Some critics have said that the implications of Orgad’s theory is restriction of immigrants based on ethnic/religious criteria, which they claim are “illiberal” by definition. But, in my estimation, Orgad’s theory is still too weak a defence of the national cultures of Europe, in his refusal to speak of this national culture in stronger bio-ethnic terms, as I outlined in previous comments.
Just look at those states Welzer’s mentions, Norway, France, the Netherlands, and the province of Quebec — they are all being threatened culturally no matter how strong they call for assimilation to the national culture and how much the states defend the language, mores, values of the country. It is not only that Muslims have a strong attachment to their own traditions and are unwilling to assimilate beyond what is required to function economically. It is also that all ethnic groups have strong attachments to their ethnicity and ethnicity is a crucial marker of human (and therefore national) identity.

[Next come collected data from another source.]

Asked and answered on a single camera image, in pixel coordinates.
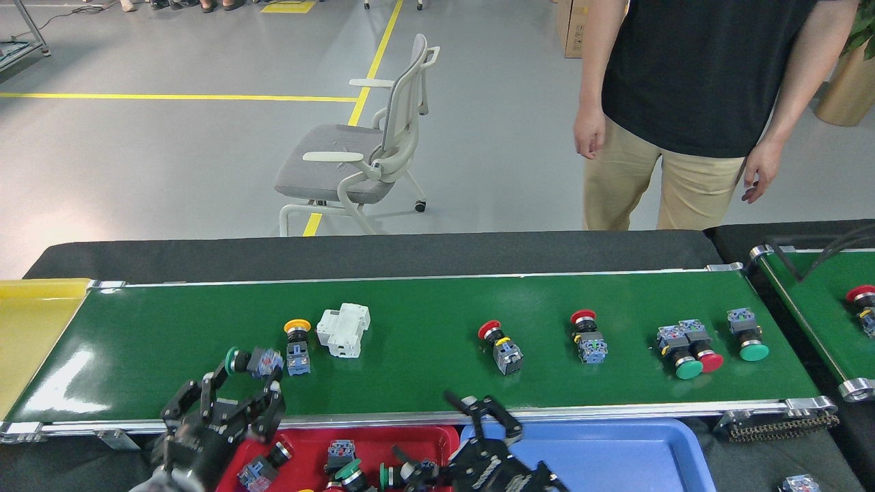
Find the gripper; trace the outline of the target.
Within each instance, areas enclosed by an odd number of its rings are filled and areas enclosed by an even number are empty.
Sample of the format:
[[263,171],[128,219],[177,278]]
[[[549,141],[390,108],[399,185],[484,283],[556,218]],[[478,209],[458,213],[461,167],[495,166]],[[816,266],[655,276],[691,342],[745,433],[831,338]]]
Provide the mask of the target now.
[[[237,451],[237,428],[227,425],[223,414],[229,404],[219,402],[217,392],[231,372],[228,361],[200,380],[188,380],[161,412],[167,430],[154,443],[150,463],[168,467],[178,478],[201,489],[215,489]],[[185,417],[197,402],[196,415]],[[268,444],[274,439],[286,405],[281,384],[270,380],[260,395],[246,398],[232,416],[243,420],[254,439]]]
[[[447,465],[431,460],[413,460],[398,445],[393,455],[402,464],[392,467],[392,489],[403,491],[567,491],[562,480],[543,462],[530,468],[509,451],[505,444],[522,439],[522,424],[493,396],[479,400],[474,396],[460,398],[450,390],[443,391],[448,404],[472,420],[474,436],[463,443]],[[484,439],[482,418],[492,416],[503,426],[503,441]]]

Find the person's right hand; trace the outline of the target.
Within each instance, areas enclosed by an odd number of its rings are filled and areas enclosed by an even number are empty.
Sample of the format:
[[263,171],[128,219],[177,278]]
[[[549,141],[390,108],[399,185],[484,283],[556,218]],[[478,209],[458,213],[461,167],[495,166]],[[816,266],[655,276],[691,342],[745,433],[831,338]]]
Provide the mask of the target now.
[[596,159],[604,146],[606,116],[600,108],[580,108],[573,124],[573,137],[578,155]]

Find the person's left hand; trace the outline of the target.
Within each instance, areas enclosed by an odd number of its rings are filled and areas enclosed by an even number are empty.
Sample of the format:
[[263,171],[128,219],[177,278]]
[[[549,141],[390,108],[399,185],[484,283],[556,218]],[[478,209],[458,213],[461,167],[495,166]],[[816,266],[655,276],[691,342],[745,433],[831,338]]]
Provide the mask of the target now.
[[753,204],[771,186],[778,176],[785,144],[763,140],[744,160],[742,202]]

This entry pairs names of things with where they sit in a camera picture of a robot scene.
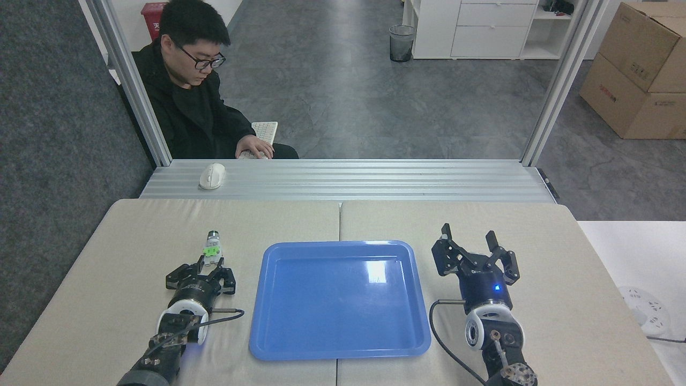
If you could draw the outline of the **person's right hand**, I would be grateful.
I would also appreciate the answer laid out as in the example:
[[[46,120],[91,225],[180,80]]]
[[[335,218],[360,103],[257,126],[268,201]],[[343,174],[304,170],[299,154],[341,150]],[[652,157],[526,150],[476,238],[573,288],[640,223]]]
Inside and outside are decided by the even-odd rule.
[[[242,139],[238,140],[235,151],[236,159],[240,158],[241,154],[245,151],[251,152],[257,159],[264,157],[273,159],[275,153],[272,144],[255,135],[245,135]]]

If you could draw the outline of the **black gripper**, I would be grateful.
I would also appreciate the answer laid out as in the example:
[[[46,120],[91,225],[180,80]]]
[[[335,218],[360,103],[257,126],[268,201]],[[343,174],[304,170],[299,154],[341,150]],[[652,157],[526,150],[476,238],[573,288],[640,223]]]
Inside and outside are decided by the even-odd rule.
[[[223,266],[223,257],[208,276],[201,276],[204,256],[193,264],[181,264],[165,276],[165,288],[176,290],[170,301],[171,312],[188,310],[211,312],[218,295],[235,295],[237,282],[230,267]]]
[[[499,245],[496,234],[490,230],[486,235],[490,256],[467,252],[457,245],[449,223],[444,223],[441,237],[431,248],[438,274],[460,276],[460,293],[465,300],[465,314],[482,305],[500,303],[513,308],[507,285],[521,277],[516,254]]]

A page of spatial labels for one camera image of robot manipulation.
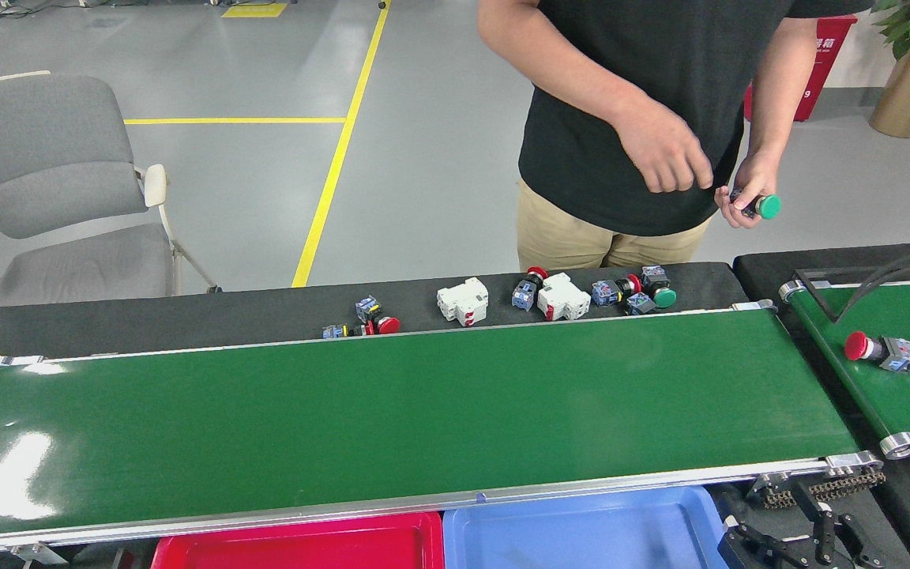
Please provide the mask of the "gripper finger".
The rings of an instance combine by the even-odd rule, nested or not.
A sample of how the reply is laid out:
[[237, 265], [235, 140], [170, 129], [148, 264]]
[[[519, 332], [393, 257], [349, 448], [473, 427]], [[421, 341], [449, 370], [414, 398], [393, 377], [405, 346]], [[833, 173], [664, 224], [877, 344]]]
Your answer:
[[853, 567], [873, 568], [873, 555], [863, 539], [864, 532], [853, 514], [820, 512], [814, 518], [814, 558], [823, 567], [834, 568], [850, 560]]
[[725, 518], [720, 555], [729, 568], [803, 568], [804, 556], [790, 541], [758, 532], [746, 522]]

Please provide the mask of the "person's left hand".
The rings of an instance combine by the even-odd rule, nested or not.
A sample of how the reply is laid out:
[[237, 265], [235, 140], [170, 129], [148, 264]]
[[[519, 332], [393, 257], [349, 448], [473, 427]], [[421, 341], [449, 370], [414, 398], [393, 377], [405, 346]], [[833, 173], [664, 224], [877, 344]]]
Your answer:
[[780, 210], [780, 199], [775, 198], [779, 180], [780, 156], [776, 153], [754, 153], [741, 163], [736, 172], [736, 198], [731, 198], [731, 188], [723, 185], [715, 191], [715, 203], [733, 229], [752, 229], [761, 220], [772, 219]]

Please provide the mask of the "person's right hand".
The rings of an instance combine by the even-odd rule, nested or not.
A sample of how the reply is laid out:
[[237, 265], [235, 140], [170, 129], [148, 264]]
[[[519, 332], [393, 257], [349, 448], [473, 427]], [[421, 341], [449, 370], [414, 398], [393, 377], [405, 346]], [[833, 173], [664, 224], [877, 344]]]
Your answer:
[[611, 120], [650, 192], [710, 190], [713, 167], [685, 120], [646, 95], [630, 95]]

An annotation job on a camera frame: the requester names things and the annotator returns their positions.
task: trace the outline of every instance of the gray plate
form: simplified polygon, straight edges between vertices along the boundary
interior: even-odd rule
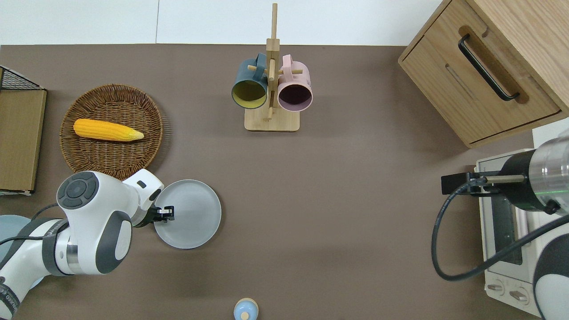
[[[22,230],[22,228],[30,221],[30,218],[26,218],[24,216],[0,215],[0,240],[17,236],[20,230]],[[12,243],[13,241],[10,241],[0,245],[0,261],[6,257]],[[34,282],[34,284],[32,284],[32,288],[37,286],[42,279],[43,278]]]
[[[155,222],[156,232],[175,248],[192,249],[206,243],[221,222],[221,203],[216,193],[197,180],[180,180],[167,186],[156,199],[160,208],[174,206],[174,220]]]

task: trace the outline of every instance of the oven window
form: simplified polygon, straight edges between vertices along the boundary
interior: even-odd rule
[[[516,210],[514,206],[502,195],[492,196],[492,220],[494,224],[494,245],[496,252],[516,241]],[[511,264],[522,264],[522,248],[516,249],[502,259]]]

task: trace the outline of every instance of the black cable
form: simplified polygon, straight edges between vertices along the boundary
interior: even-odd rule
[[[466,190],[470,186],[485,183],[485,180],[486,180],[486,178],[479,178],[479,179],[471,180],[471,181],[463,184],[462,186],[458,187],[453,193],[451,193],[448,196],[447,200],[444,202],[443,206],[440,208],[439,215],[436,217],[435,226],[432,230],[432,238],[431,238],[432,264],[435,267],[435,271],[437,272],[437,274],[441,278],[443,278],[447,281],[460,281],[460,280],[465,280],[465,279],[471,278],[473,276],[476,276],[476,275],[484,272],[484,270],[490,268],[492,265],[494,265],[498,261],[500,261],[503,258],[505,258],[506,256],[508,256],[510,253],[512,253],[516,249],[522,247],[523,245],[528,244],[529,242],[532,242],[533,240],[535,240],[537,237],[543,235],[544,233],[551,231],[557,227],[560,227],[561,225],[569,223],[569,215],[563,216],[559,219],[556,219],[556,220],[553,220],[547,224],[544,224],[543,226],[535,229],[534,231],[529,232],[523,238],[509,244],[507,247],[498,251],[492,257],[488,258],[488,260],[484,261],[482,264],[478,265],[477,267],[475,267],[474,269],[472,269],[468,272],[455,274],[455,275],[450,275],[450,274],[444,273],[440,269],[439,262],[438,262],[438,259],[436,256],[436,238],[437,238],[437,235],[439,233],[440,221],[442,220],[444,212],[446,211],[448,205],[457,195],[462,193],[464,190]]]
[[[15,241],[15,240],[43,240],[43,237],[10,237],[10,238],[6,238],[2,241],[0,241],[0,245],[3,245],[6,242],[9,241]]]
[[[45,206],[43,208],[40,209],[40,211],[36,212],[36,214],[34,214],[34,216],[32,217],[32,220],[34,220],[35,218],[37,218],[40,214],[42,214],[42,212],[44,212],[45,210],[51,208],[51,207],[55,207],[57,205],[57,203],[52,203],[49,206]]]

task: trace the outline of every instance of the black drawer handle
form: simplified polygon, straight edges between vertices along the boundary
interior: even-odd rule
[[[515,93],[513,96],[509,96],[498,83],[494,80],[494,78],[488,73],[488,71],[484,68],[484,66],[476,59],[476,57],[470,52],[470,50],[466,47],[464,41],[470,37],[470,34],[466,34],[462,39],[459,41],[459,49],[460,52],[468,59],[470,64],[478,71],[478,73],[486,80],[486,83],[496,92],[498,97],[504,101],[510,101],[511,99],[515,99],[519,96],[519,92]]]

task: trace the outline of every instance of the wooden mug stand
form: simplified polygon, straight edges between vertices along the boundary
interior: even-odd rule
[[[278,75],[282,74],[280,40],[277,38],[277,4],[273,3],[273,25],[271,37],[267,39],[267,66],[265,69],[269,85],[267,101],[257,109],[245,110],[245,129],[249,131],[294,132],[300,129],[300,112],[284,110],[277,102]],[[302,70],[293,70],[294,74]]]

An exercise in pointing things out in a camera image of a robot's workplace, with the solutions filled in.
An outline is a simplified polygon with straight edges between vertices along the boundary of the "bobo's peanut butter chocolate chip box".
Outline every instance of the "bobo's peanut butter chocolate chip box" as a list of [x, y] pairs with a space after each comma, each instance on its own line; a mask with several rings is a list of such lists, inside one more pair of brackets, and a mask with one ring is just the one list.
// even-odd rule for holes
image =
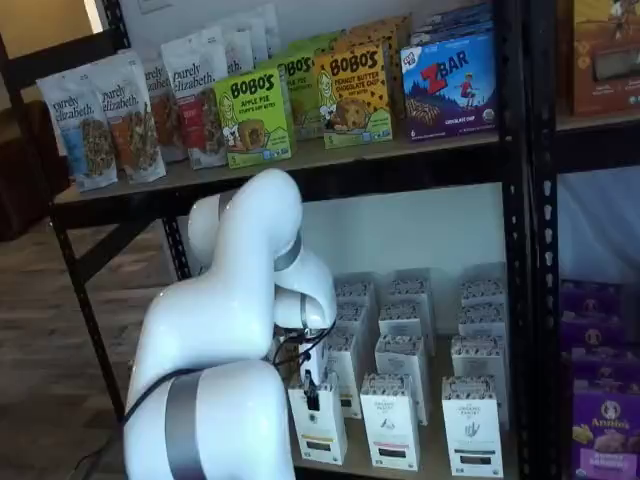
[[296, 144], [284, 69], [229, 77], [214, 89], [231, 168], [291, 157]]
[[326, 148], [392, 139], [385, 52], [367, 44], [315, 58]]

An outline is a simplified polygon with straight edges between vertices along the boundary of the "annie's logo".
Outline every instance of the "annie's logo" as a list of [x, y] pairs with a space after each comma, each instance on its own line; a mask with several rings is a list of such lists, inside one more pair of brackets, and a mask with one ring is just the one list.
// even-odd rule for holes
[[614, 402], [613, 400], [607, 400], [600, 407], [600, 413], [604, 417], [604, 420], [598, 420], [594, 418], [591, 421], [591, 424], [594, 427], [608, 427], [608, 428], [623, 428], [629, 429], [629, 422], [626, 420], [619, 420], [621, 409], [620, 404], [618, 402]]

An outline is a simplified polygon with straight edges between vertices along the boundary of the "black cable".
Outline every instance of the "black cable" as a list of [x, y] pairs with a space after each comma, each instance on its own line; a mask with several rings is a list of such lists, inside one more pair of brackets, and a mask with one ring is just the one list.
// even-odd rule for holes
[[155, 392], [165, 382], [168, 382], [169, 380], [171, 380], [171, 379], [173, 379], [175, 377], [179, 377], [181, 375], [188, 375], [190, 373], [195, 373], [195, 372], [198, 372], [200, 370], [202, 370], [202, 369], [184, 368], [184, 369], [176, 370], [175, 372], [171, 372], [171, 373], [168, 373], [166, 375], [163, 375], [158, 380], [153, 382], [151, 384], [151, 386], [149, 386], [149, 388], [147, 388], [143, 392], [143, 394], [140, 395], [140, 397], [138, 397], [138, 399], [135, 401], [135, 403], [133, 405], [131, 405], [131, 408], [127, 411], [127, 413], [125, 414], [125, 416], [122, 419], [122, 421], [118, 424], [118, 426], [116, 426], [116, 428], [111, 432], [111, 435], [109, 435], [109, 438], [107, 438], [107, 441], [100, 448], [98, 448], [97, 450], [95, 450], [95, 451], [83, 456], [82, 458], [80, 458], [80, 460], [78, 460], [78, 462], [76, 463], [76, 466], [73, 468], [71, 473], [69, 473], [69, 476], [67, 477], [67, 480], [70, 480], [71, 477], [73, 476], [73, 474], [76, 471], [78, 471], [78, 468], [80, 468], [80, 465], [82, 465], [85, 461], [87, 461], [87, 460], [89, 460], [90, 458], [93, 457], [93, 461], [89, 464], [89, 466], [87, 467], [86, 472], [82, 476], [82, 480], [88, 480], [89, 478], [91, 478], [91, 476], [95, 473], [95, 470], [100, 465], [100, 463], [102, 461], [102, 458], [104, 457], [105, 453], [109, 450], [109, 447], [120, 437], [120, 435], [122, 434], [122, 431], [124, 429], [124, 426], [127, 424], [129, 419], [133, 416], [133, 414], [136, 413], [136, 410], [138, 410], [140, 405], [142, 405], [142, 403], [147, 398], [149, 398], [149, 395], [151, 395], [153, 392]]

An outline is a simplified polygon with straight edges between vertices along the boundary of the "wooden shelf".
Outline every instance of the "wooden shelf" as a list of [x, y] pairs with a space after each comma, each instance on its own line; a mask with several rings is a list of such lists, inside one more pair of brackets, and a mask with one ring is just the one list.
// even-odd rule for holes
[[[442, 377], [453, 374], [451, 356], [449, 355], [449, 342], [450, 340], [448, 338], [438, 338], [438, 354], [435, 359], [430, 358], [430, 360], [433, 360], [430, 364], [432, 407], [429, 425], [426, 427], [418, 427], [420, 431], [421, 449], [420, 469], [418, 472], [373, 467], [371, 464], [371, 456], [369, 455], [364, 420], [353, 419], [345, 420], [348, 447], [345, 463], [342, 466], [303, 459], [300, 455], [300, 447], [298, 446], [297, 436], [295, 435], [293, 420], [291, 420], [291, 450], [295, 466], [390, 480], [475, 478], [453, 477], [449, 465], [449, 453], [447, 450], [447, 439], [445, 437], [444, 418], [442, 416], [442, 402], [440, 401]], [[513, 432], [504, 433], [502, 436], [502, 461], [504, 464], [504, 478], [508, 480], [519, 478], [516, 438]]]

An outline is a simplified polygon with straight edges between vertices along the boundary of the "snack bag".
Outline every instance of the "snack bag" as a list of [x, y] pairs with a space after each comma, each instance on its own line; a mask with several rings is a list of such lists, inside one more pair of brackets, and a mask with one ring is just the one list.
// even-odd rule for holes
[[158, 147], [144, 68], [126, 51], [87, 67], [102, 102], [116, 147], [118, 166], [130, 183], [152, 182], [167, 172]]
[[182, 137], [194, 169], [227, 163], [212, 85], [227, 77], [219, 28], [207, 28], [162, 45], [162, 58], [182, 118]]
[[322, 137], [322, 117], [318, 105], [318, 86], [313, 75], [315, 46], [288, 51], [261, 66], [280, 66], [287, 73], [293, 125], [297, 140]]
[[67, 150], [69, 170], [78, 190], [118, 181], [116, 157], [100, 97], [83, 67], [37, 81]]
[[260, 68], [214, 89], [231, 168], [291, 157], [296, 144], [284, 69]]
[[223, 30], [249, 32], [254, 64], [269, 59], [267, 27], [263, 18], [253, 16], [253, 14], [238, 13], [232, 17], [220, 20], [218, 25], [220, 25]]
[[180, 130], [180, 112], [162, 59], [144, 62], [144, 74], [162, 158], [167, 163], [184, 160], [187, 151]]
[[383, 44], [366, 44], [314, 59], [326, 148], [392, 139]]

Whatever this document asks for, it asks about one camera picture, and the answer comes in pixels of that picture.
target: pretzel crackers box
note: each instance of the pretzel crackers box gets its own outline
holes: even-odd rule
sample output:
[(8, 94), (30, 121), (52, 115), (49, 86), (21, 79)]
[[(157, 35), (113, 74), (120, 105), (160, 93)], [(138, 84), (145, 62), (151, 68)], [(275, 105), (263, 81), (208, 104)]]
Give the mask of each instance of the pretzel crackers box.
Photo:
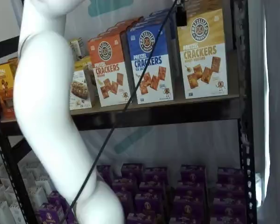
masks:
[(101, 106), (125, 104), (133, 78), (126, 31), (116, 29), (88, 41)]
[[(161, 22), (152, 22), (136, 26), (128, 32), (135, 85), (139, 82), (160, 28)], [(170, 41), (170, 26), (167, 23), (161, 32), (149, 66), (137, 90), (138, 104), (173, 100)]]
[(207, 5), (187, 12), (187, 26), (178, 27), (186, 98), (228, 94), (223, 12)]

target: purple snack package
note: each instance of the purple snack package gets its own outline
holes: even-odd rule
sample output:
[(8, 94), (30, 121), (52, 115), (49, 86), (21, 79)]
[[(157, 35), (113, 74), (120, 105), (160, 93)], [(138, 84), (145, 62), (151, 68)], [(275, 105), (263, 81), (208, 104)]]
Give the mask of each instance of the purple snack package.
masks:
[(241, 216), (246, 214), (246, 204), (244, 199), (214, 198), (210, 207), (211, 214), (222, 216)]
[(97, 171), (102, 176), (104, 181), (109, 186), (112, 186), (112, 182), (113, 182), (114, 177), (113, 177), (113, 173), (112, 173), (112, 170), (111, 170), (111, 166), (110, 165), (99, 165), (99, 166), (97, 166)]
[(218, 183), (244, 184), (244, 173), (241, 169), (218, 167)]
[(164, 182), (168, 185), (168, 169), (167, 167), (152, 167), (144, 170), (145, 181)]
[(140, 163), (124, 163), (121, 167), (122, 177), (131, 178), (134, 176), (139, 184), (144, 180), (143, 178), (143, 164)]
[(41, 205), (39, 208), (39, 214), (42, 218), (42, 221), (46, 222), (47, 224), (59, 224), (64, 216), (61, 205), (53, 205), (49, 203), (44, 203)]
[(203, 219), (199, 217), (171, 217), (169, 224), (203, 224)]
[[(53, 191), (49, 195), (48, 202), (50, 204), (61, 205), (62, 210), (63, 210), (64, 213), (66, 213), (67, 209), (70, 207), (69, 204), (67, 203), (67, 201), (65, 200), (65, 198), (62, 197), (58, 193), (58, 191)], [(67, 222), (76, 221), (76, 217), (75, 217), (75, 215), (74, 215), (72, 210), (69, 212), (69, 215), (66, 217), (66, 221)]]
[(112, 183), (112, 189), (116, 191), (129, 191), (134, 196), (138, 189), (136, 180), (133, 178), (116, 178)]
[(118, 191), (116, 192), (116, 195), (121, 202), (125, 216), (127, 217), (129, 213), (133, 213), (134, 204), (132, 193), (128, 191)]
[(210, 224), (246, 224), (245, 216), (228, 217), (221, 215), (211, 215)]
[(182, 165), (181, 177), (182, 181), (206, 183), (206, 168), (205, 166)]
[(156, 220), (153, 214), (130, 213), (127, 216), (126, 224), (156, 224)]
[(213, 195), (218, 198), (241, 199), (245, 197), (245, 188), (243, 185), (217, 183)]
[(202, 196), (175, 196), (173, 200), (173, 213), (184, 217), (204, 217)]

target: box logo
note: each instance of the box logo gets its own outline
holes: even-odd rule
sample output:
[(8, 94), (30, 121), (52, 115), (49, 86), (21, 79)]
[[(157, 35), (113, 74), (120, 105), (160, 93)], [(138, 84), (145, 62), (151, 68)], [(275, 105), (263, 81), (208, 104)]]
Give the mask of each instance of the box logo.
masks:
[(204, 41), (209, 35), (209, 24), (204, 18), (197, 18), (193, 21), (191, 26), (191, 34), (194, 40)]
[(111, 45), (106, 41), (101, 42), (98, 47), (98, 54), (101, 59), (108, 61), (112, 56)]
[(139, 44), (143, 51), (150, 52), (154, 45), (154, 35), (150, 31), (144, 31), (140, 35)]

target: orange cracker box
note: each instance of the orange cracker box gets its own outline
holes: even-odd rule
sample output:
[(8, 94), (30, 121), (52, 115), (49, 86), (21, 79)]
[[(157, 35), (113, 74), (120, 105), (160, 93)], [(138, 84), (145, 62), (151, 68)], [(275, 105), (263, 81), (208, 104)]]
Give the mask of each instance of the orange cracker box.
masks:
[(90, 39), (88, 50), (101, 106), (125, 104), (133, 86), (126, 32), (118, 30)]
[(0, 104), (3, 116), (7, 119), (14, 118), (13, 90), (14, 76), (17, 68), (17, 60), (0, 64)]

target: shelf board
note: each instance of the shelf board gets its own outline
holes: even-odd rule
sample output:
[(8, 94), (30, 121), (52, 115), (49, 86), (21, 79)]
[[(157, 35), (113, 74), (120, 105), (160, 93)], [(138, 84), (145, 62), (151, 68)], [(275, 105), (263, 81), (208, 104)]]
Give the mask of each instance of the shelf board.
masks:
[[(74, 110), (71, 115), (81, 131), (111, 128), (116, 121), (118, 127), (133, 127), (238, 119), (238, 59), (235, 51), (227, 54), (227, 61), (229, 94), (226, 96), (185, 99), (182, 83), (176, 82), (172, 101), (139, 105), (135, 99), (123, 114), (121, 111), (125, 105), (101, 107), (97, 98), (93, 108)], [(16, 120), (2, 120), (1, 124), (7, 135), (21, 134)]]

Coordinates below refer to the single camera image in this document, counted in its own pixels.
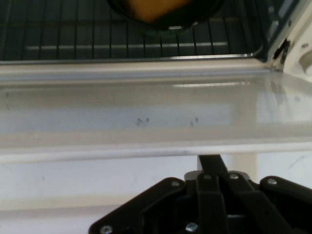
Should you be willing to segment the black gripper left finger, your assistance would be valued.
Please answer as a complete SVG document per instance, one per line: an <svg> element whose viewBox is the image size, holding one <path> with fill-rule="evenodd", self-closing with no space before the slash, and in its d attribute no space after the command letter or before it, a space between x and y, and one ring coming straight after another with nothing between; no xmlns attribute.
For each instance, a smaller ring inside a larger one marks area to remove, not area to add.
<svg viewBox="0 0 312 234"><path fill-rule="evenodd" d="M225 234L227 217L219 155L199 156L202 169L166 178L93 223L90 234Z"/></svg>

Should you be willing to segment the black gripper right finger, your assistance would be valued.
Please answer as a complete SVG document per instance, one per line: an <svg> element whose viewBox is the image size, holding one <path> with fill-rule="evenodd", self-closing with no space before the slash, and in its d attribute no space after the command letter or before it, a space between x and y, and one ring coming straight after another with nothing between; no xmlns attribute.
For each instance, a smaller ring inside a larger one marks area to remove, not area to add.
<svg viewBox="0 0 312 234"><path fill-rule="evenodd" d="M211 156L211 233L310 234L312 191L277 176L256 184Z"/></svg>

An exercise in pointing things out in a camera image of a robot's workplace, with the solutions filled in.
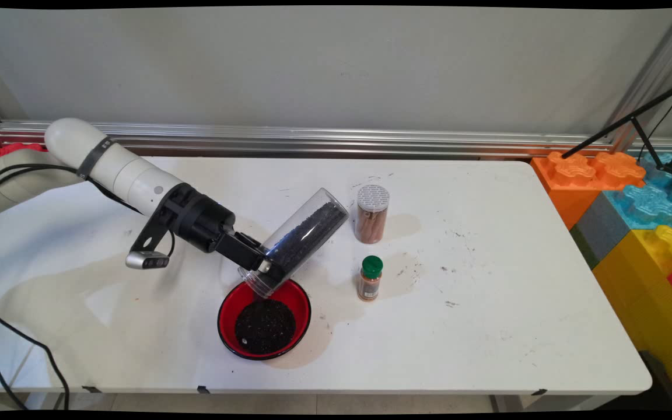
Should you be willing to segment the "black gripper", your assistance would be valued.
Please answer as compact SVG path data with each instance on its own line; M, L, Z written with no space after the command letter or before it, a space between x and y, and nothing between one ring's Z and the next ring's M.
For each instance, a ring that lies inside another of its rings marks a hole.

Liberal theory, as it has been revised since WWII, cannot handle race as a factor in national identification, and academics are disallowed from paying attention to the dynamics of race, and biological and ethnic ties, so they keep repeating the scientifically discredited ideas of Stephen J, Gould, Richard Lewontin and other 1970s writers about how “race is a social construct”. Yet there are now major studies, with the rise of genetic science, pointing to the importance of race-based differences among humans. This research on genetics will grow and grow, and social scientists who keep repeating ideas from the 1970s will sound ever more ideological and not serious enough.
Blokker’s endorsement of Gerard Delanty’s view of citizenship, that it should be “a continuous and inclusive journey of renegotiation of the values and principles that hold together a political community” sounds nice in the closed world of academia, but it has little to do with reality, what the science is saying, what is actually happening on the ground as ethnic enclaves keep growing across Europe, etc, etc.